The talk is called Improving Prediction using Nested Models and Simulated Out-of-Sample Data.
In this talk I will discuss nested predictive models. These are models that predict an outcome or dependent variable (called y) using additional submodels that have also been built with knowledge of y. Practical applications of nested models include “the wisdom of crowds”, prediction markets, variable re-encoding, ensemble learning, stacked learning, and superlearners.
Nested models can improve prediction performance relative to single models, but they introduce a number of undesirable biases and operational issues, and when they are improperly used, are statistically unsound. However modern practitioners have made effective, correct use of these techniques. In my talk I will give concrete examples of nested models, how they can fail, and how to fix failures. The solutions we will discuss include advanced data partitioning, simulated out-of-sample data, and ideas from differential privacy. The theme of the talk is that with proper techniques, these powerful methods can be safely used.
John Mount and I will also be giving a workshop called A Unified View of Model Evaluation at ODSC West 2016 on November 4 (the premium workshop sessions), and November 5 (the general workshop sessions).

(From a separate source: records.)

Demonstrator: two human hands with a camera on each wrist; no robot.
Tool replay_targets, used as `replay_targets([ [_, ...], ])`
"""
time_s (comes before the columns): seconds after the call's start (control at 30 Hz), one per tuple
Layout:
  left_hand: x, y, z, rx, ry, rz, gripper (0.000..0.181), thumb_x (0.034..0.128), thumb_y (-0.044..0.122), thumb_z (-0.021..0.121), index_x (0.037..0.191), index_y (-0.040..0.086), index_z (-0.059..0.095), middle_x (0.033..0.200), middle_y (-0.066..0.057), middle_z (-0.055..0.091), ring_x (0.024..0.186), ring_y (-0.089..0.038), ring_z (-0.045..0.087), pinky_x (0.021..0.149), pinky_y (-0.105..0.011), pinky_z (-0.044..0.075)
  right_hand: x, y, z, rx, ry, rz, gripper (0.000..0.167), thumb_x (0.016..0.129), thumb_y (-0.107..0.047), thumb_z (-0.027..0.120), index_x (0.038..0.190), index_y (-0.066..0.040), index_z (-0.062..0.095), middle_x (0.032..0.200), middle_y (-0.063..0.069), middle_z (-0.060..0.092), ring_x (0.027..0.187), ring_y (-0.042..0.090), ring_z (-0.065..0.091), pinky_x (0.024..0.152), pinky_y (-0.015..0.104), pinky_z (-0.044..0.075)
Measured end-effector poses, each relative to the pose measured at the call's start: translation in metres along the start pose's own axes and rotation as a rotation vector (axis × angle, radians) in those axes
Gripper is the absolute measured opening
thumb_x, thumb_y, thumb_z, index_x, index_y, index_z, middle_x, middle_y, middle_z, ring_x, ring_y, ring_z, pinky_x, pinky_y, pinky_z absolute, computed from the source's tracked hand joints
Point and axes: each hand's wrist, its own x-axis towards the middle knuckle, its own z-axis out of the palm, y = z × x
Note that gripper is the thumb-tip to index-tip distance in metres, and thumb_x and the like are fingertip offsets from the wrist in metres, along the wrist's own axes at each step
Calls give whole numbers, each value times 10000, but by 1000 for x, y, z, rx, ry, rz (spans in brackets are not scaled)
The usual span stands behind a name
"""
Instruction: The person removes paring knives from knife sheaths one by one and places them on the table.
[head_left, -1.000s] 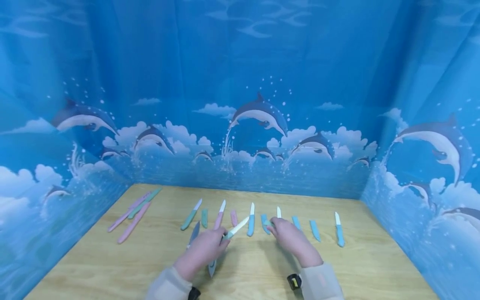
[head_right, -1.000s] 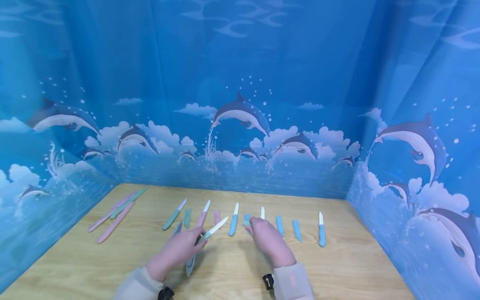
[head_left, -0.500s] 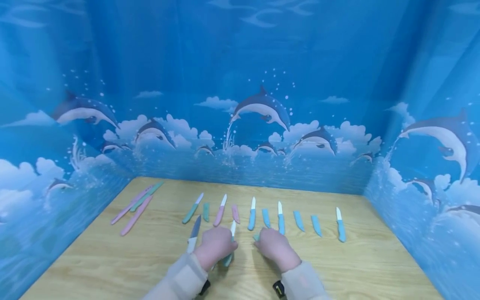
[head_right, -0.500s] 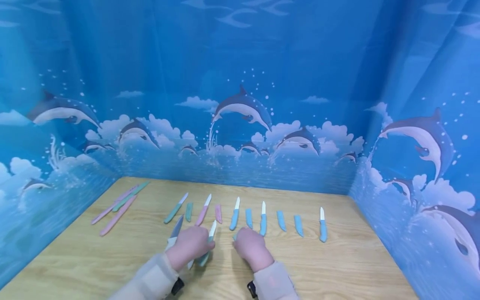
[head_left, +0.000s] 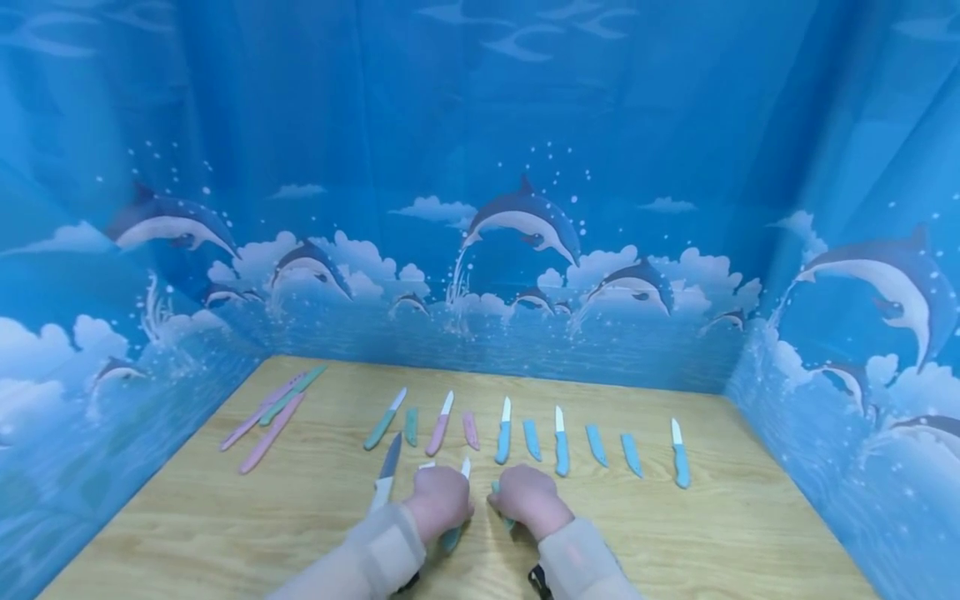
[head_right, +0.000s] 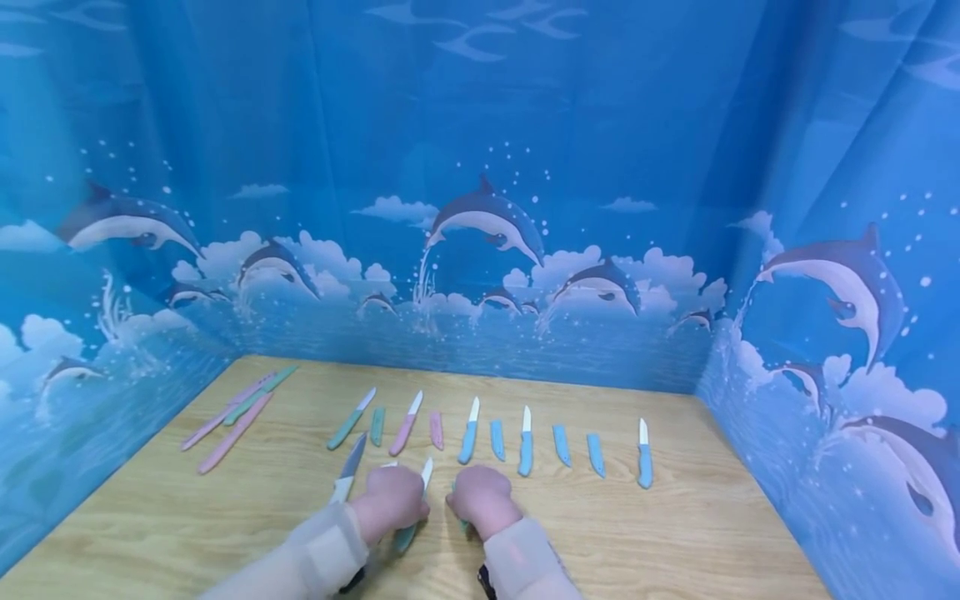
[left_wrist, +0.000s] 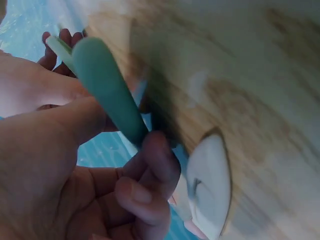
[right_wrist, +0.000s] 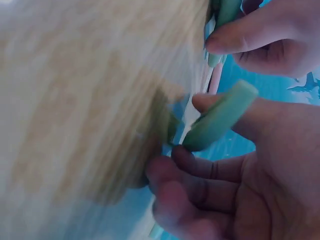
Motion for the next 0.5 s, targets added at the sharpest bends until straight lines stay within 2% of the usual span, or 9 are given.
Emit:
replay_targets([
  [0.2, 0, 0, 3, 46, 7, 8, 383, 852, 432, 654, 723, 71, 665, 690, -48, 606, 666, -163, 581, 784, -347, 544, -1, -1, 0, -73, -46, 0, 447, 883, -462, 642, 627, -102, 577, 703, 65, 585, 599, 177, 508, 631, 357, 502],
  [0.4, -1, -1, 2, 40, 44, 42, 401, 867, 431, 634, 677, 77, 640, 646, -40, 584, 607, -148, 547, 705, -335, 547, 0, -2, -1, -100, -59, -20, 367, 861, -372, 679, 642, -89, 597, 665, 45, 557, 599, 177, 495, 649, 356, 496],
  [0.5, 0, -1, 2, 44, 36, 36, 411, 872, 434, 630, 670, 76, 634, 643, -43, 579, 602, -149, 544, 688, -326, 541, 0, -2, -2, -99, -63, -22, 359, 859, -359, 683, 641, -88, 595, 654, 43, 550, 587, 173, 490, 625, 339, 487],
])
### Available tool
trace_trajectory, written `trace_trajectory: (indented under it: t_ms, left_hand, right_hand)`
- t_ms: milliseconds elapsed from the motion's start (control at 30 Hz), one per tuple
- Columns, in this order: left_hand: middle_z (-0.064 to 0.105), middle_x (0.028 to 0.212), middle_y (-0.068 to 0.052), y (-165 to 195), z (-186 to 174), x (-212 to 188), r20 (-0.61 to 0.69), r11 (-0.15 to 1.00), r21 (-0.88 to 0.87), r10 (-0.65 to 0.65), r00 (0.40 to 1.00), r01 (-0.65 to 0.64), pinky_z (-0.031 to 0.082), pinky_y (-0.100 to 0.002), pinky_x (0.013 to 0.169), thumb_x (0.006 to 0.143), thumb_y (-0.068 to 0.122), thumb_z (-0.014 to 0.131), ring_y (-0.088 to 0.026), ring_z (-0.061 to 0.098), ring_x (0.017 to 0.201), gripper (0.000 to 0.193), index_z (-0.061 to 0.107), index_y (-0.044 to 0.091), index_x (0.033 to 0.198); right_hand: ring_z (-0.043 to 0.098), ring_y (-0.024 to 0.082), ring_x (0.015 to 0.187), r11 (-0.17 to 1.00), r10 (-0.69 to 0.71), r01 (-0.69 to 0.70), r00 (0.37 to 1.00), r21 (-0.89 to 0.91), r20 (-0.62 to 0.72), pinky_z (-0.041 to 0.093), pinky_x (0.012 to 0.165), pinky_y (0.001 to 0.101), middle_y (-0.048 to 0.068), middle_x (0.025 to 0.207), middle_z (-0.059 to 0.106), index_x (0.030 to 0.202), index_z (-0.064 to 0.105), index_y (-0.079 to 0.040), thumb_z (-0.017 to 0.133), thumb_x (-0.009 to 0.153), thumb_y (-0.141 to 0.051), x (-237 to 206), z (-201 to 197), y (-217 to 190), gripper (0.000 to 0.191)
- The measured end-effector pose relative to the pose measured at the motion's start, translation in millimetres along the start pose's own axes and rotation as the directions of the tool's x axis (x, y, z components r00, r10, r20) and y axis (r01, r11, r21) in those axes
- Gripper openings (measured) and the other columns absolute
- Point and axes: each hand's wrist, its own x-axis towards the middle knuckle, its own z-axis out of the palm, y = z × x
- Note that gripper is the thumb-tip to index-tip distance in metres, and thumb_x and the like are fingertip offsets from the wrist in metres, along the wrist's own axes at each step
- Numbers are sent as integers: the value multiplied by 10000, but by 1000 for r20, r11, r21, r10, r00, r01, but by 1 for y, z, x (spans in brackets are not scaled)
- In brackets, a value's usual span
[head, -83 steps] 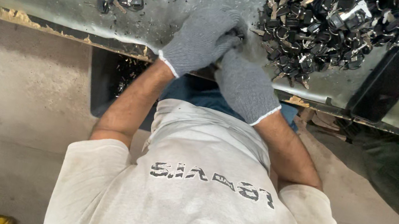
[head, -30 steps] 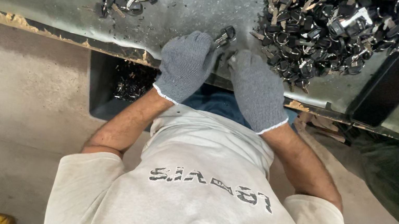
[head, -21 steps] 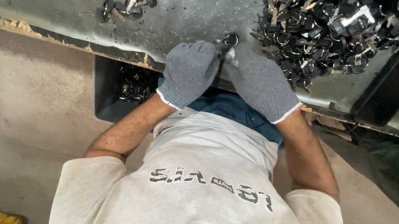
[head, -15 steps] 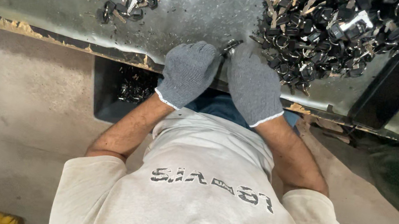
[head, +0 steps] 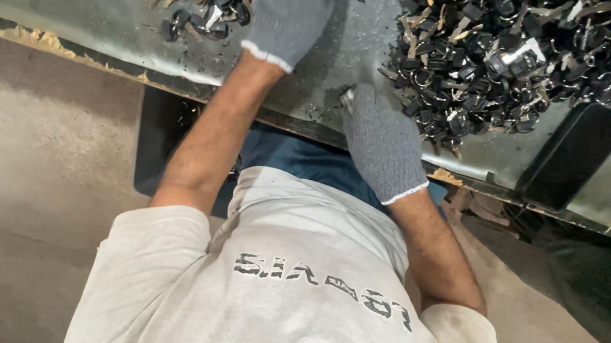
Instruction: The person picks keys one at a time from a large pile on the workbench, turns each key over in their gloved hands, and drops it into a bin below the bench, repeating this cycle throughout the episode.
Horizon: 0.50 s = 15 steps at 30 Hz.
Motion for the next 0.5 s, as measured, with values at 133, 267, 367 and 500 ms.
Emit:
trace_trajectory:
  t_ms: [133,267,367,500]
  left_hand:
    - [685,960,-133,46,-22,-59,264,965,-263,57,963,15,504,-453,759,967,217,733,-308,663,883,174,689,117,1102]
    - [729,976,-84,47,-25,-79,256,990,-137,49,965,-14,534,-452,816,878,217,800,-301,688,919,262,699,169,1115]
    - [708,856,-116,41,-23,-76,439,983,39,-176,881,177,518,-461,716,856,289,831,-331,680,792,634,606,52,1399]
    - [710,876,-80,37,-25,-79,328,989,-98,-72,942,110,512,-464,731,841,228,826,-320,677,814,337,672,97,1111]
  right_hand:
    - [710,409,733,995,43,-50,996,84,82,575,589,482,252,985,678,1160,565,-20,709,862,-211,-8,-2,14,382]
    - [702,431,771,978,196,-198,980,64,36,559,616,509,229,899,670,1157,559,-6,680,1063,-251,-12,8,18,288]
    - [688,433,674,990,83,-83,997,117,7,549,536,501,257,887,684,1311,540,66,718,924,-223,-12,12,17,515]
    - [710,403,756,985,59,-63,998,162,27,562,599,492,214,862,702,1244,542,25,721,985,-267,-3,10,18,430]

We will present a unified framework for predictive model construction and evaluation. Using this perspective we will work through crucial issues from classical statistical methodology, large data treatment, variable selection, ensemble methods, and all the way through stacking/super-learning. We will present R code demonstrating principled techniques for preparing data, scoring models, estimating model reliability, and producing decisive visualizations. In this workshop we will share example data, methods, graphics, and code.
I’m looking forward to these talks, and to seeing those of you who can attend.